At the beginning, Steve, Vinni’s father, tries to help. Everything about Rudy and Hilda seems to check out, except for a few minor details – that they lived in a house that’s priced way above Rudy’s income as a professor, and they were planning to leave. Something that Hilda said also stay stuck in Maddy’s mind – “Your work… it keeps you away from your child?”. When local police and the FBI’s work leads to nowhere, Maddy starts her own investigation and refused to give up. Detective John D’Orfini sees more than a kidnapping but his warnings to stay away from the investigation as it could be dangerous for her do not deter Maddy.
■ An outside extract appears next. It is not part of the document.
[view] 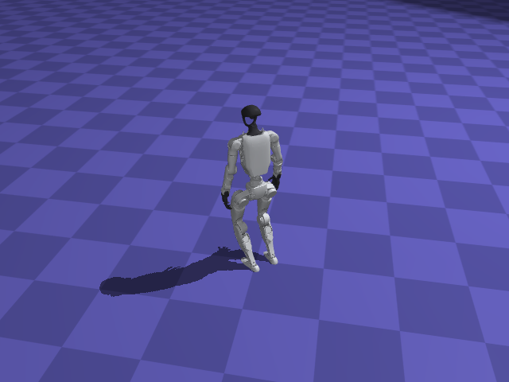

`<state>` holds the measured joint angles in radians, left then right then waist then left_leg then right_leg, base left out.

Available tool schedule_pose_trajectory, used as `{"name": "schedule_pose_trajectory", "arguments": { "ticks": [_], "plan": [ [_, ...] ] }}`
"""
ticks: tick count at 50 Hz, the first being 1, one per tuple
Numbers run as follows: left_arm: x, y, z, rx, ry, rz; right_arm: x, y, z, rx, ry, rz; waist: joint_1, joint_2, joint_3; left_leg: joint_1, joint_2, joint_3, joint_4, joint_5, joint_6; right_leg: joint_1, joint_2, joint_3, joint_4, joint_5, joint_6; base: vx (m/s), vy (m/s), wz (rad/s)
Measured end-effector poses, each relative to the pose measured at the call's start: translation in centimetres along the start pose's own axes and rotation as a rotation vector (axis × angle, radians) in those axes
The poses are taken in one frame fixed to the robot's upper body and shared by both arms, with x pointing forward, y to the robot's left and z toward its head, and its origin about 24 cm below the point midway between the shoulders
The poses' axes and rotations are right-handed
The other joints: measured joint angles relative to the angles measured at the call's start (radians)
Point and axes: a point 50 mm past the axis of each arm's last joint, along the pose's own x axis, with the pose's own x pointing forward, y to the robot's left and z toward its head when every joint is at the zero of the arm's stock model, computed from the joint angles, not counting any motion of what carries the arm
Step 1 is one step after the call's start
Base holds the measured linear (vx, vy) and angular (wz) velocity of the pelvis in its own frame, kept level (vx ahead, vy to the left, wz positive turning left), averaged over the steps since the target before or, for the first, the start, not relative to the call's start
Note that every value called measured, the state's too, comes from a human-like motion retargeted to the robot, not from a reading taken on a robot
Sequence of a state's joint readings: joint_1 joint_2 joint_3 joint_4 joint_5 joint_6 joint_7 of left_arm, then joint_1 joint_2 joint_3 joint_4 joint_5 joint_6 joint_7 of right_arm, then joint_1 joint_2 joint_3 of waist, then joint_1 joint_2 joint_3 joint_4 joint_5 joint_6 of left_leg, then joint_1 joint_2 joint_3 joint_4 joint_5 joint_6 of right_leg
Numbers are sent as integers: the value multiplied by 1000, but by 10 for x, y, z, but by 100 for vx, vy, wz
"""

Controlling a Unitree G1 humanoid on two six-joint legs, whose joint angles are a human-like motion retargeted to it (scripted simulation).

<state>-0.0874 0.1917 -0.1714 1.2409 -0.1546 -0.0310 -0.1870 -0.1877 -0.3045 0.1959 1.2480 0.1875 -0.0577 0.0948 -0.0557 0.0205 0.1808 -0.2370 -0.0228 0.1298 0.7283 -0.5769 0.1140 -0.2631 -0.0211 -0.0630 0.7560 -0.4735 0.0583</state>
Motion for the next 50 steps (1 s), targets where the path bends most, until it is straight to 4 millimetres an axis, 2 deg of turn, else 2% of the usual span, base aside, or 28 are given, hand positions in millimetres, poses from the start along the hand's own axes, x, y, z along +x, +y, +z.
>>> {"name": "schedule_pose_trajectory", "arguments": {
  "ticks": [2, 5, 7, 9, 10, 11, 13, 15, 17, 19, 20, 22, 24, 27, 30, 33, 35, 38, 40, 42, 44, 45, 47, 49, 50],
  "plan": [
    [-1, 5, 0, -15, 3, 8, -1, -4, -5, 28, 10, -16, -7, -5, 6, -39, -3, -2, 68, -25, 8, -49, -7, -1, 85, -13, -1, 0, 0, 0],
    [-4, 23, 4, -39, 2, 48, -4, -20, -8, 67, 15, -61, -16, -15, 15, -124, -1, -5, 221, -79, 22, -141, -10, 6, 243, -32, 4, 0, 2, -2],
    [-10, 46, 11, -61, -16, 114, -7, -42, -3, 84, 3, -118, -18, -19, 21, -196, 8, -4, 355, -130, 31, -211, -7, 11, 361, -65, 1, 1, 5, -10],
    [-23, 87, 26, -89, -59, 247, -17, -81, 6, 98, -21, -226, -17, -21, 25, -260, 21, 0, 485, -189, 37, -274, -5, 13, 474, -116, -8, 2, 2, -10],
    [-35, 114, 36, -104, -92, 336, -26, -107, 13, 109, -40, -300, -16, -21, 26, -288, 27, 2, 544, -220, 40, -302, -4, 13, 526, -145, -15, 6, 4, -19],
    [-55, 148, 50, -121, -144, 451, -42, -144, 21, 137, -77, -409, -14, -19, 19, -304, 31, 3, 576, -241, 40, -316, -4, 10, 553, -168, -21, 8, 4, -17],
    [-112, 217, 85, -152, -288, 701, -92, -221, 44, 215, -188, -657, -12, -14, -2, -306, 30, 1, 572, -252, 32, -320, -6, 5, 552, -174, -25, 10, 3, -8],
    [-184, 268, 119, -159, -462, 929, -163, -286, 68, 283, -345, -904, -10, -5, -24, -239, 15, -16, 460, -182, -1, -255, -9, -6, 451, -104, -17, 13, 2, 3],
    [-248, 293, 148, -149, -637, 1074, -236, -326, 90, 300, -509, -1111, -10, 10, -46, -127, -5, -53, 259, 49, -89, -136, -5, -17, 258, 83, 19, 14, 1, 16],
    [-300, 300, 175, -113, -807, 1163, -306, -347, 117, 265, -661, -1278, -16, 31, -77, -26, -4, -76, 19, 445, -220, -29, 2, -26, 24, 386, 79, 13, 0, 21],
    [-324, 300, 188, -83, -886, 1201, -340, -351, 131, 230, -731, -1353, -17, 43, -94, 14, 10, -72, -99, 658, -281, 11, -5, -42, -90, 549, 101, 10, 1, 11],
    [-376, 292, 215, 17, -1036, 1280, -408, -350, 159, 141, -853, -1485, -13, 57, -112, 61, 26, -43, -244, 869, -351, 51, -25, -82, -210, 709, 118, 7, 2, 0],
    [-427, 276, 237, 155, -1151, 1374, -468, -338, 182, 36, -962, -1603, -7, 62, -113, 88, 21, -25, -301, 931, -372, 68, -39, -100, -234, 736, 117, 0, 0, 0],
    [-493, 246, 257, 358, -1264, 1527, -540, -306, 211, -140, -1102, -1747, -3, 61, -97, 94, 0, -32, -279, 893, -365, 69, -36, -88, -180, 670, 98, 0, 0, 0],
    [-553, 213, 262, 508, -1335, 1698, -598, -262, 234, -331, -1220, -1862, -8, 59, -60, 113, -23, -44, -233, 806, -328, 80, -10, -43, -124, 615, 84, 0, 0, 0],
    [-603, 182, 255, 613, -1371, 1858, -639, -214, 255, -526, -1311, -1947, -20, 49, -19, 114, -44, -56, -100, 628, -261, 91, 27, 17, -29, 502, 68, 0, -3, -15],
    [-634, 159, 247, 679, -1385, 1964, -652, -191, 263, -621, -1364, -1983, -31, 26, 6, 100, -50, -57, 38, 400, -198, 89, 52, 48, 62, 315, 44, 1, -4, -33],
    [-673, 125, 233, 742, -1397, 2111, -659, -173, 265, -700, -1409, -2048, -49, -14, 53, 54, -25, -32, 292, 20, -93, 55, 67, 43, 256, -44, -18, 0, -2, -43],
    [-684, 119, 227, 722, -1406, 2148, -662, -170, 262, -701, -1406, -2088, -53, -27, 84, 15, -5, -13, 447, -167, -37, 15, 67, 28, 402, -225, -49, -1, 0, -35],
    [-675, 138, 226, 637, -1412, 2091, -661, -182, 256, -630, -1384, -2083, -50, -22, 102, -18, 5, -1, 542, -269, -3, -24, 64, 19, 502, -318, -60, 0, 1, -13],
    [-648, 171, 231, 545, -1378, 1964, -642, -215, 245, -481, -1354, -1999, -41, -14, 95, -37, 6, 0, 546, -287, 9, -47, 60, 14, 516, -322, -55, 0, 0, 0],
    [-628, 191, 233, 498, -1342, 1889, -627, -234, 239, -399, -1332, -1939, -37, -9, 84, -37, 5, -2, 521, -275, 7, -49, 59, 11, 494, -298, -47, 2, 2, 21],
    [-570, 234, 236, 402, -1202, 1729, -582, -277, 225, -244, -1226, -1809, -31, 5, 60, 0, -4, -21, 391, -157, -30, -8, 54, 5, 374, -176, -17, 2, 2, 39],
    [-498, 274, 224, 302, -1007, 1577, -518, -315, 207, -117, -1075, -1677, -31, 20, 36, 61, -12, -49, 214, 55, -104, 61, 43, -8, 211, 18, 24, 2, 2, 51],
    [-459, 291, 210, 250, -896, 1504, -480, -329, 196, -63, -989, -1610, -33, 28, 25, 94, -5, -52, 115, 193, -147, 98, 27, -27, 123, 146, 43, 2, 2, 57]
  ]
}}
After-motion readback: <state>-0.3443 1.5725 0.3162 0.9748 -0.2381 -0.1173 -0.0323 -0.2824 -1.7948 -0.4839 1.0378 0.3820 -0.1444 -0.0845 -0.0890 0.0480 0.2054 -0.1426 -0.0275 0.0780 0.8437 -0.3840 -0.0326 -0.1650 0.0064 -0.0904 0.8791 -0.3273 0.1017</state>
In desperation, she seeks the help of private detectives and even a psychic.

Evelyn, her elderly neighbor and an artist, tries to help Maddy, who is rapidly losing all her abilities to function properly and lost her job as a magazine editor, by encouraging her to paint again. As time went on, John and Maddy begins an awkward relationship even though John has started to lose hope that they ever find Vinni again. Deep in grief, Evelyn makes Maddy see a psychologist Dr Goodman, who turns out to be Evelyn’s ex-husband.

A year after her daughter disappears, John finds a receipt from a bakery in Brooklyn in Rudy’s trousers – which was sent off for laundry before his death and delivered during an annual sweep of forgotten items by the laundrette. Maddy rushes down to question the owners Hannah and George, and despite their protests that they have not seen her daughter, she realises that Hannah knew her daughter’s name is Vinni.
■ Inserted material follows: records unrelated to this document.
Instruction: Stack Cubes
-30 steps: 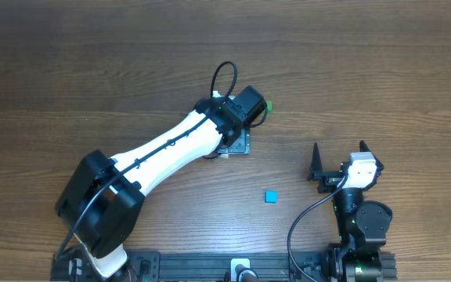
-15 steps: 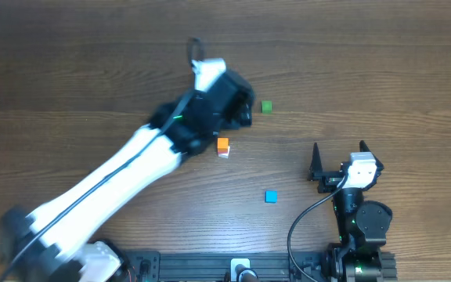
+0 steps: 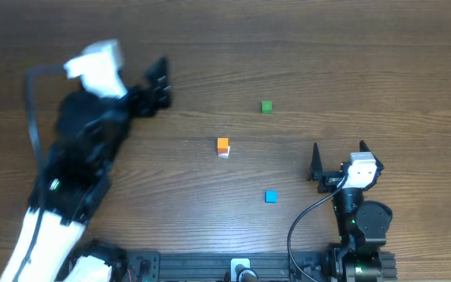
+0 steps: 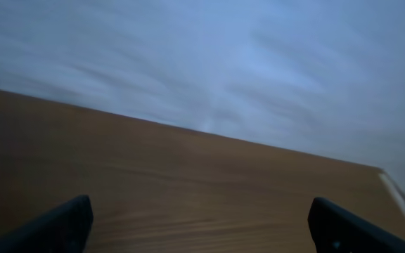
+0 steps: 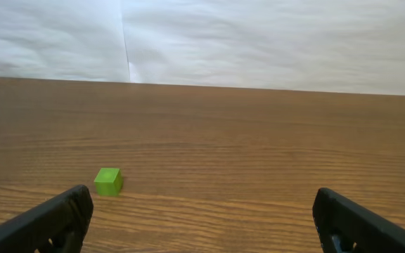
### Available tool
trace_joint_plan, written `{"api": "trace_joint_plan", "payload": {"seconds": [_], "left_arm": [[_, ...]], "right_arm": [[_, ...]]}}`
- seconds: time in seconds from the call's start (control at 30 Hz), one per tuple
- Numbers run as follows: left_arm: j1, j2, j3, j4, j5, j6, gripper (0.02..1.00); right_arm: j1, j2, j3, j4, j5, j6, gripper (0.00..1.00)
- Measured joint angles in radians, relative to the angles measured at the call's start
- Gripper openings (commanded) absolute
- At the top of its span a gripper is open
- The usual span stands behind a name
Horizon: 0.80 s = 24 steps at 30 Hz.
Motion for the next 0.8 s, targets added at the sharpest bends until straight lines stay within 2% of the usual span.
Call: {"api": "trace_joint_plan", "payload": {"seconds": [0.13,0.33,0.57,0.8], "left_arm": [[0.106,-0.196,-0.142,0.007,0.064,0.085,0.985],[0.177,-0.467,-0.352,0.024,0.105,0.177,0.987],[0.246,-0.677,-0.608,0.111,0.167,0.209,0.998],[0.303,-0.756,-0.724,0.131,0.249,0.214,0.998]], "right_arm": [[0.000,0.000,0.000,0.000,0.000,0.000,0.991],[0.000,0.000,0.000,0.000,0.000,0.000,0.991],[0.000,0.000,0.000,0.000,0.000,0.000,0.993],[0.000,0.000,0.000,0.000,0.000,0.000,0.991]]}}
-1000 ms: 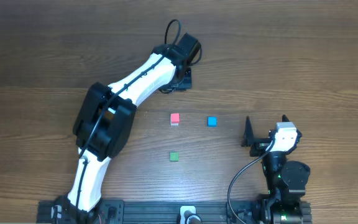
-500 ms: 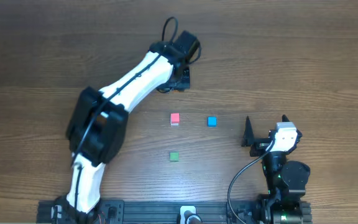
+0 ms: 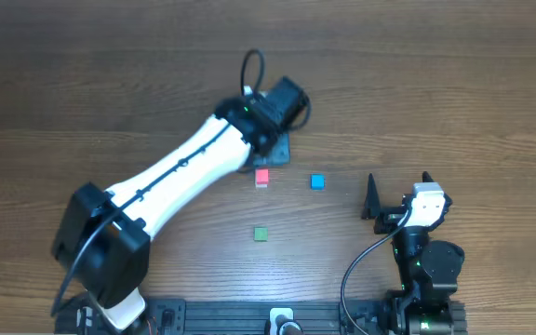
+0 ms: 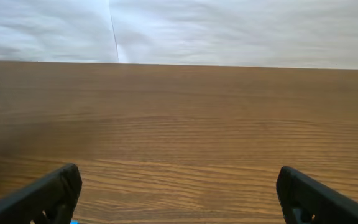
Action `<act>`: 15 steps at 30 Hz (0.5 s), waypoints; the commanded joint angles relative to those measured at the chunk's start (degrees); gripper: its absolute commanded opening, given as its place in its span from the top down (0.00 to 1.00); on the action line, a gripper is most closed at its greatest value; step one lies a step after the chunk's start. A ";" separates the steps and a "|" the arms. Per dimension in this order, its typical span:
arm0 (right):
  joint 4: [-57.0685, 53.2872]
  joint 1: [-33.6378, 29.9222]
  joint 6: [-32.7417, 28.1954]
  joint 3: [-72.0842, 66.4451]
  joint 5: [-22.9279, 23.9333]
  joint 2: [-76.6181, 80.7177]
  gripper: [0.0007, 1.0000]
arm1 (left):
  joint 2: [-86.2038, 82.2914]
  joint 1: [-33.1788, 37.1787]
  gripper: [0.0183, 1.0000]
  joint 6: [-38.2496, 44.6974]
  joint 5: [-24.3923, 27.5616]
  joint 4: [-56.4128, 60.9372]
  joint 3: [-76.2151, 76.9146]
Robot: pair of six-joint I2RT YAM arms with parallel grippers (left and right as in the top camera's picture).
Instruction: Stack Cubes
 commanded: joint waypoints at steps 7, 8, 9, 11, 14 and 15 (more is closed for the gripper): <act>0.15 0.26 -0.42 -0.50 0.15 -0.39 0.01 | -0.44 -2.19 0.98 -5.44 -0.90 0.52 -3.13; 0.15 0.26 -0.42 -0.50 0.15 -0.39 0.01 | -0.44 -2.19 0.98 -5.46 -0.90 0.52 -3.23; 0.15 0.26 -0.42 -0.50 0.15 -0.39 0.01 | -0.44 -2.19 0.98 -5.46 -0.90 0.52 -3.37; 0.15 0.26 -0.42 -0.50 0.15 -0.39 0.01 | -0.44 -2.25 0.98 -5.64 -0.85 0.35 -3.72; 0.15 0.26 -0.42 -0.50 0.15 -0.39 0.01 | -0.44 -2.45 0.98 -6.01 -0.85 0.28 -4.59; 0.15 0.26 -0.42 -0.50 0.15 -0.39 0.01 | -0.44 -2.45 0.98 -6.23 -0.85 0.24 -5.05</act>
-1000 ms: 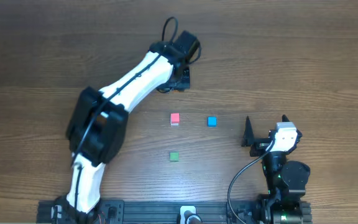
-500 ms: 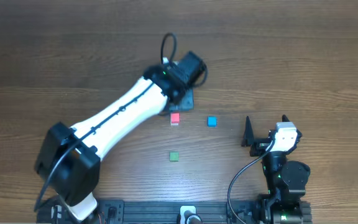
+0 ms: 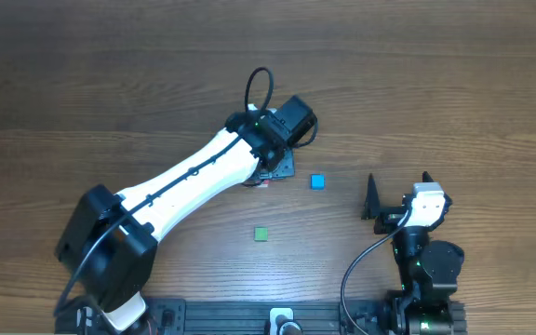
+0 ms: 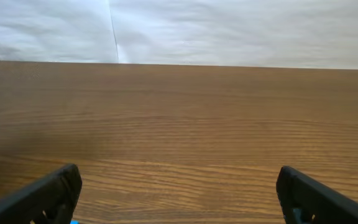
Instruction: Stack Cubes
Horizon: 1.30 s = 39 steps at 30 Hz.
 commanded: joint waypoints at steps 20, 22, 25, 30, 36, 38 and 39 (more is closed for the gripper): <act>0.15 0.26 -0.44 -0.50 0.15 -0.39 0.01 | -0.33 -0.11 0.98 -2.54 -1.16 1.53 -3.52; 0.15 0.26 -0.44 -0.50 0.15 -0.39 0.01 | -0.20 -0.11 0.98 -2.56 -1.40 1.55 -3.52; 0.15 0.26 -0.44 -0.50 0.15 -0.39 0.01 | 0.02 -0.11 0.98 -2.56 -1.75 1.53 -3.52; 0.15 0.26 -0.44 -0.50 0.15 -0.39 0.01 | 0.11 -0.04 0.98 -2.54 -2.25 1.60 -3.52; 0.15 0.26 -0.44 -0.50 0.15 -0.39 0.01 | 0.13 0.00 0.98 -2.54 -2.49 1.73 -3.52; 0.15 0.26 -0.44 -0.50 0.15 -0.39 0.01 | 0.31 0.00 0.98 -2.54 -2.49 1.75 -3.52; 0.15 0.26 -0.44 -0.50 0.15 -0.39 0.01 | 0.39 0.00 0.98 -2.54 -2.49 1.75 -3.52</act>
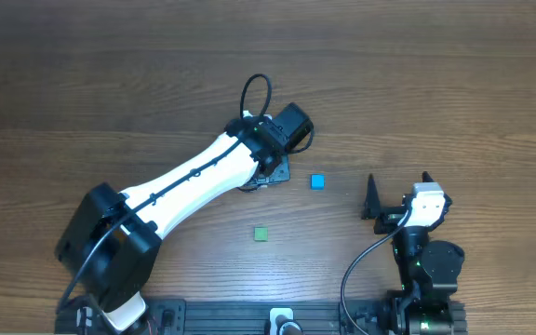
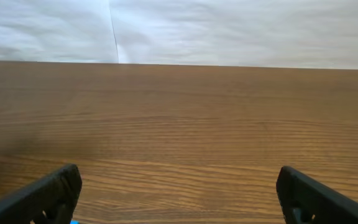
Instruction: Stack Cubes
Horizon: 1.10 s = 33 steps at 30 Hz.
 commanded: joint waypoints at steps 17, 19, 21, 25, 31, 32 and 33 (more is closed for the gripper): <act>0.15 0.26 -0.44 -0.50 0.15 -0.39 0.01 | 1.88 -0.02 0.97 -0.87 -1.01 0.13 -0.31; 0.15 0.26 -0.44 -0.50 0.15 -0.39 0.01 | 2.03 -0.02 0.97 -0.87 -0.98 0.15 -0.31; 0.15 0.26 -0.44 -0.50 0.15 -0.39 0.01 | 2.03 -0.02 0.98 -0.87 -0.98 0.15 -0.31; 0.15 0.26 -0.44 -0.50 0.15 -0.39 0.01 | 2.03 -0.02 0.97 -0.87 -0.98 0.15 -0.31; 0.15 0.26 -0.44 -0.50 0.15 -0.39 0.01 | 2.05 -0.02 0.83 -0.87 -1.01 0.15 -0.31; 0.15 0.26 -0.44 -0.50 0.15 -0.39 0.01 | 2.05 -0.02 0.81 -0.87 -1.01 0.15 -0.31; 0.15 0.26 -0.44 -0.50 0.15 -0.39 0.01 | 2.05 -0.02 0.79 -0.87 -1.01 0.15 -0.31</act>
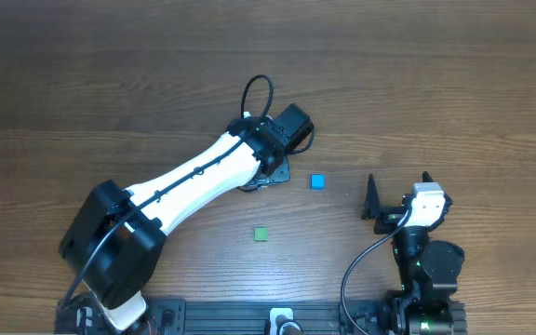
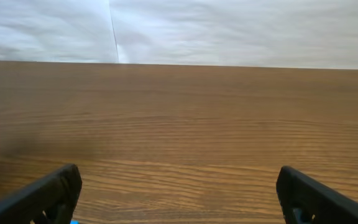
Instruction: Stack Cubes
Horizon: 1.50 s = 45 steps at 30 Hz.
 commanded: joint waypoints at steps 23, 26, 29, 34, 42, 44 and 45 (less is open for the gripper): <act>0.15 0.26 -0.44 -0.50 0.15 -0.39 0.01 | -4.46 6.47 0.00 -0.42 -3.54 4.96 -0.31; 0.15 0.26 -0.44 -0.50 0.15 -0.39 0.01 | -8.68 11.76 0.00 0.61 -5.62 6.19 -0.31; 0.15 0.26 -0.44 -0.50 0.15 -0.39 0.01 | -13.07 17.38 0.00 5.25 -5.84 9.86 -0.35; 0.15 0.26 -0.44 -0.50 0.15 -0.39 0.01 | -22.51 26.71 0.00 11.89 -5.81 20.31 -4.74; 0.15 0.26 -0.44 -0.50 0.15 -0.39 0.01 | -38.56 33.68 0.00 18.47 -4.33 37.79 -22.88; 0.15 0.26 -0.44 -0.50 0.17 -0.39 0.01 | -42.73 34.32 0.00 22.25 -2.97 41.20 -27.19; 0.15 0.26 -0.44 -0.50 0.15 -0.39 0.01 | -44.70 34.53 0.00 24.46 -2.16 42.53 -29.03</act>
Maddy begins to find strength through her art. She finds out that Evelyn’s child died at five months; Evelyn was so busy painting that she did not check her crib. With the help of Evelyn, her work gets exhibited and recognised while the whole collection of her work were purchased by a mystery buyer through the help of a lawyer Donald Howard.

In the fourth year of Vinni’s disappearance, Evelyn dies. Evelyn’s friend Tuba encourages Maddy to continue her art and helps to promote it. Meanwhile, the Russian Mafia warns her to stop sniffing into their business, even cutting off Maddy’s toe, but Maddy does not give up. At one of her art exhibitions, Maddy sees Hannah who tells Maddy that “Soon you will receive a call and life will be good again”.
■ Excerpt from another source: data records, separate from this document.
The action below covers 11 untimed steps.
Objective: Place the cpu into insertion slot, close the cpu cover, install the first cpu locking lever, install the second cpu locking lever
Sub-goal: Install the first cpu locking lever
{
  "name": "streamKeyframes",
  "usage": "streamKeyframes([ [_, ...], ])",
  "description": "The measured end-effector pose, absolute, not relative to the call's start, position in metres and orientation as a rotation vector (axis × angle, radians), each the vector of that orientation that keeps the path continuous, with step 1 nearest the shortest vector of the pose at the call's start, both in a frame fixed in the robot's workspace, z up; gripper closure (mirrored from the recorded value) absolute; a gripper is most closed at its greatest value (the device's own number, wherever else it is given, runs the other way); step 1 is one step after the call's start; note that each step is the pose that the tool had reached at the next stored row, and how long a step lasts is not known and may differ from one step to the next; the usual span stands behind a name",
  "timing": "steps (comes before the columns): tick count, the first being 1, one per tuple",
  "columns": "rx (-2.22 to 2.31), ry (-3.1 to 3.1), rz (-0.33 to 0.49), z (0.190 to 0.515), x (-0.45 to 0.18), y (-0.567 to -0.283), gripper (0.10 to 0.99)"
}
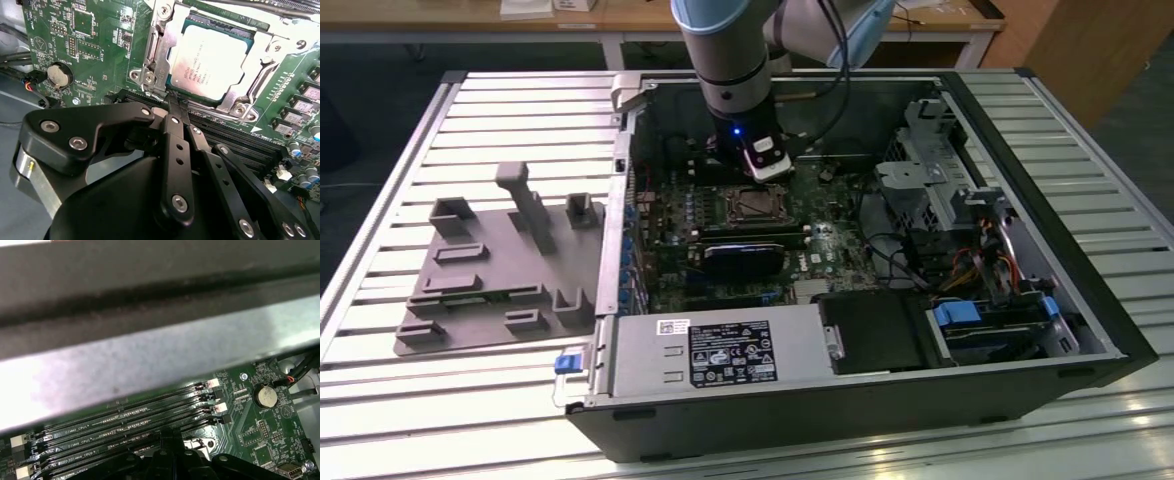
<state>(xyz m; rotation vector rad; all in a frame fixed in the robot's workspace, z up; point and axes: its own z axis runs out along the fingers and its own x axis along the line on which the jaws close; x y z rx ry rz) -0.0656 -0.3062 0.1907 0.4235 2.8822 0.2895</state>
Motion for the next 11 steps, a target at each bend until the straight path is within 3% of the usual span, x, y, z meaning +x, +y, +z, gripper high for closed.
streamKeyframes([
  [11,0.423,2.882,0.285,0.1982,-0.0655,-0.3062,0.984],
])
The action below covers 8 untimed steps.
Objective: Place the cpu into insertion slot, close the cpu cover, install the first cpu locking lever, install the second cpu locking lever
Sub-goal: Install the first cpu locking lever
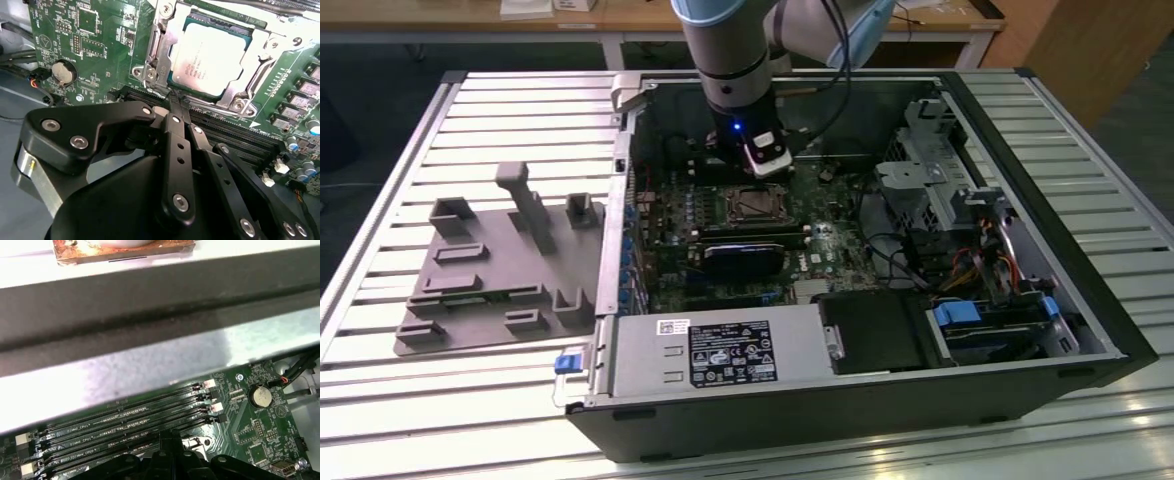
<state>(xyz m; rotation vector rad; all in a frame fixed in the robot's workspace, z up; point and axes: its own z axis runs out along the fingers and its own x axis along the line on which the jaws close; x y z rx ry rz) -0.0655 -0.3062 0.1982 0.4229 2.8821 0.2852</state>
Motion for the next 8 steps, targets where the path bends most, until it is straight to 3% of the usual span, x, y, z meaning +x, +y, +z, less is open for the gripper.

After 5 years since Vinni’s disappearance, Maddy receives a call from Meta, the caretaker of the farm estate owned by Hilda; she tells Maddy to come to Neuschwanstein to bring Vinni home. Hilda has died a few days ago, leaving all that she owned to Maddy, Vinni and her sister Hannah; Hilda’s only child died at eight and she took Vinni because she wanted to be a mother for a time. In the end, Maddy finally reunites with Vinni.

Final Thoughts

I really did not enjoy the book; I thought it was a truly boring and slow read. It read more like a journal of a broken mother, and I thought that the plot was really ridiculous and not very well thought through. Even at eight years old, I cannot imagine any child would follow an old woman and believe that her mother died when she just saw her a few minutes ago.

It was also very conveniently not very well explained as to how Hilda managed to bring Vinni out of the country because Hilda has died, leaving Meta to explain but she does not know much either. It sounded like a very convenient excuse to hide the fact that the author had no idea how to explain it away. I did think that there were some interesting imagery, through Maddy’s art, but that was the only highlights of the book.

On the back of the book, the Russian mafia’s involvement was played up as if it was an integral part of the story – but it is an incredibly tiny part and nearly inconsequential. Even though I did not read the synopsis before picking it up, I hate that they tried to cheat readers by playing up the mystery factor of the book. It’s a very sad and underhanded attempt and I am upset at the author and her publisher for doing so.

I would not recommend this book to anybody unless you like watching paint dry. The pace is so ridiculously slow – the five years that Vinni disappeared feels like I had spent five years reading it, and the plot is so convoluted and nonsensical. By the time I read the last chapter, I wanted to tear the book up but unfortunately it belongs to the library.